Le port de Tunis a plus de 50 hectares de superficie, et depuis ces dernières années, des travaux d’agrandissement et de nouveaux aménagements ont été effectués.
En 1905-1906, le transit qui s’est fait par le port de Tunis n’atteignait que 382.367 tonnes. Mais depuis la construction de nouveaux aménagements, depuis l’établissement de nouvelles lignes construites spécialement pour l’acheminement du minerai vers son point d’embarquement, le trafic de Tunis a aujourd’hui plus que doublé. L’avenir de Tunis est donc considérable, et ce port est appelé à rendre à la France d’immenses services.
À côté de Tunis, […] il y a le port de la Goulette qui deviendra, d’ici quelques années, spécialement le point de départ du minerai tunisien, laissant au port de Tunis le privilège des phosphates, des produits agricoles et des céréales. […] Des aménagements ont été construits pour recevoir le minerai venant de l’intérieur et pour son exportation. C’est un port secondaire appelé à une importance certaine d’ici quelques années.
Ferdinand-Lop, La Tunisie et ses richesses,1921.

- 1961 (après l’Indépendance)
Tunis offre le paradoxe d’avoir un port creusé dans la vase d’une lagune et d’être relié à la mer par un canal de 10 km. Les bateaux qui entrent dans le golfe de Tunis atteignent La Goulette après avoir suivi un court chenal dragué. Ils arrivent alors dans un bassin de 11 ha, élargissement du canal accessible aux navires calant 10,50 mètres.On charge dans cet avant-port qui prend de plus en plus d’importance, le minerai de fer, et depuis peu, les phosphates du Haut-Tell ; on y a construit les réservoirs d’hydro-carbures ; et le vieux port de La Goulette, qui abrite les bateaux de pêche, y débouche. Le canal ne peut être ensuite emprunté que par les bateaux d’un tirant d’eau inférieur à 7,50 mètres ; il conduit au port même de Tunis qui est divisé en deux bassins couvrant 25 ha. La Goulette et encore moins Tunis ne peuvent évidemment pas servir de port de relâche.

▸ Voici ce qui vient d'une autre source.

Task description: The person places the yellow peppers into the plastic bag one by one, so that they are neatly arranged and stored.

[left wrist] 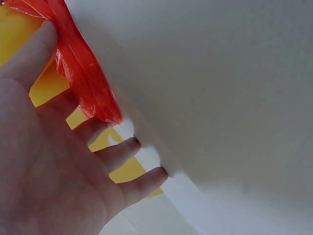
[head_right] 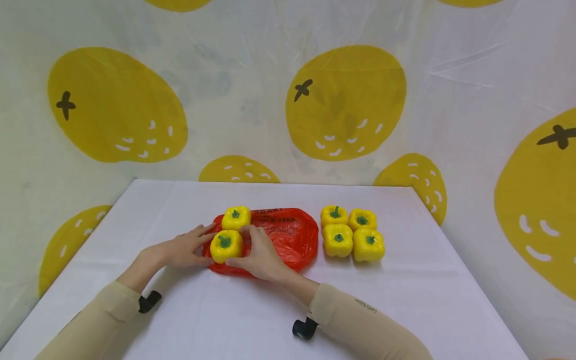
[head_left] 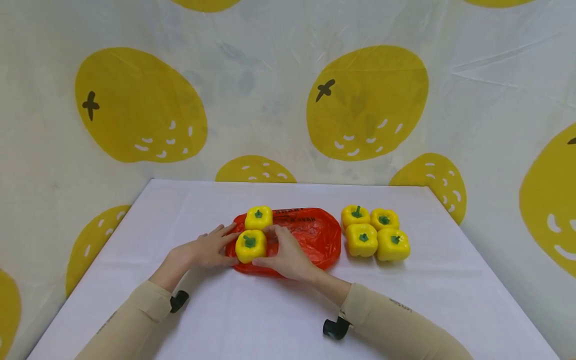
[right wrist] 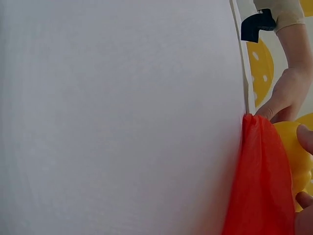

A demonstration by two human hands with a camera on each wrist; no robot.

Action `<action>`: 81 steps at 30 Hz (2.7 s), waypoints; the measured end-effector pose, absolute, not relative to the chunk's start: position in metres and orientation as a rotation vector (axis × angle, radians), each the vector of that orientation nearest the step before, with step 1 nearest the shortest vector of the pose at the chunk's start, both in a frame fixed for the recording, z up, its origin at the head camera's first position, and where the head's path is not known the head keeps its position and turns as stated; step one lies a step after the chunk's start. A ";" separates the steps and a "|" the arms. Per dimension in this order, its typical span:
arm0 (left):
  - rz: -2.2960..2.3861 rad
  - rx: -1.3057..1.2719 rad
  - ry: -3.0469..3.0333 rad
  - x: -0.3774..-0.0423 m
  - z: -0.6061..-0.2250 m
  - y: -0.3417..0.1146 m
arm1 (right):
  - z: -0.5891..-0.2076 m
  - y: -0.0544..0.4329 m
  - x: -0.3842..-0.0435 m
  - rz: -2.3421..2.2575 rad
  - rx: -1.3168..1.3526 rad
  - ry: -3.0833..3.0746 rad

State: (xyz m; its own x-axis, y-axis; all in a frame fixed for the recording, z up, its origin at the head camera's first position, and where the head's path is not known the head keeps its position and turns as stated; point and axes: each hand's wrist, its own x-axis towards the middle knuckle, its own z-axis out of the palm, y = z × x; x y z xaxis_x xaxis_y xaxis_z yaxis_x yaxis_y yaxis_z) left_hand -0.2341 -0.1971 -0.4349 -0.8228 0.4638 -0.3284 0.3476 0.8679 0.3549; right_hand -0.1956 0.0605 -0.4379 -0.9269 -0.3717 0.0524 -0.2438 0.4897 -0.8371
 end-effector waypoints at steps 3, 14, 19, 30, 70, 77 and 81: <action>0.391 0.603 2.629 -0.235 -0.434 -0.198 | -0.437 0.060 -0.195 -1.435 -0.542 2.587; 0.409 0.605 2.634 -0.236 -0.436 -0.201 | -0.434 0.069 -0.196 -1.410 -0.529 2.547; 0.444 0.630 2.648 -0.236 -0.440 -0.204 | -0.432 0.079 -0.196 -1.365 -0.563 2.528; 0.522 0.642 2.666 -0.233 -0.436 -0.212 | -0.415 0.104 -0.189 -1.351 -0.582 2.509; 0.496 0.533 2.640 -0.232 -0.434 -0.209 | -0.349 0.277 -0.204 -1.404 -0.492 2.701; 0.488 0.533 2.646 -0.232 -0.435 -0.209 | -0.348 0.303 -0.202 -1.374 -0.415 2.761; 0.480 0.536 2.642 -0.233 -0.437 -0.209 | -0.350 0.316 -0.200 -1.379 -0.409 2.773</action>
State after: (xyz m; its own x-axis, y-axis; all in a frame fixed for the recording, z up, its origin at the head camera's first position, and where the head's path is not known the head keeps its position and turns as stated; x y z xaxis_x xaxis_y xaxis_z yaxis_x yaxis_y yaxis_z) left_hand -0.2327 -0.2094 -0.4366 -0.8464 0.4314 -0.3123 0.2939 0.8674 0.4016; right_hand -0.1999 0.3156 -0.3501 -0.9655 -0.2404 0.1002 -0.2250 0.5760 -0.7859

J. Despoix, La Tunisie, Armand Colin, 1961.

Mais l’envasement du golfe fait que le port de Tunis ne peut se maintenir qu’au prix de grands et coûteux travaux.
La Goulette redevient le port de Tunis à la fin du siècle dernier avec des aménagement, des digues et des quais et le comblement de l’ancien canal jouxtant le fort.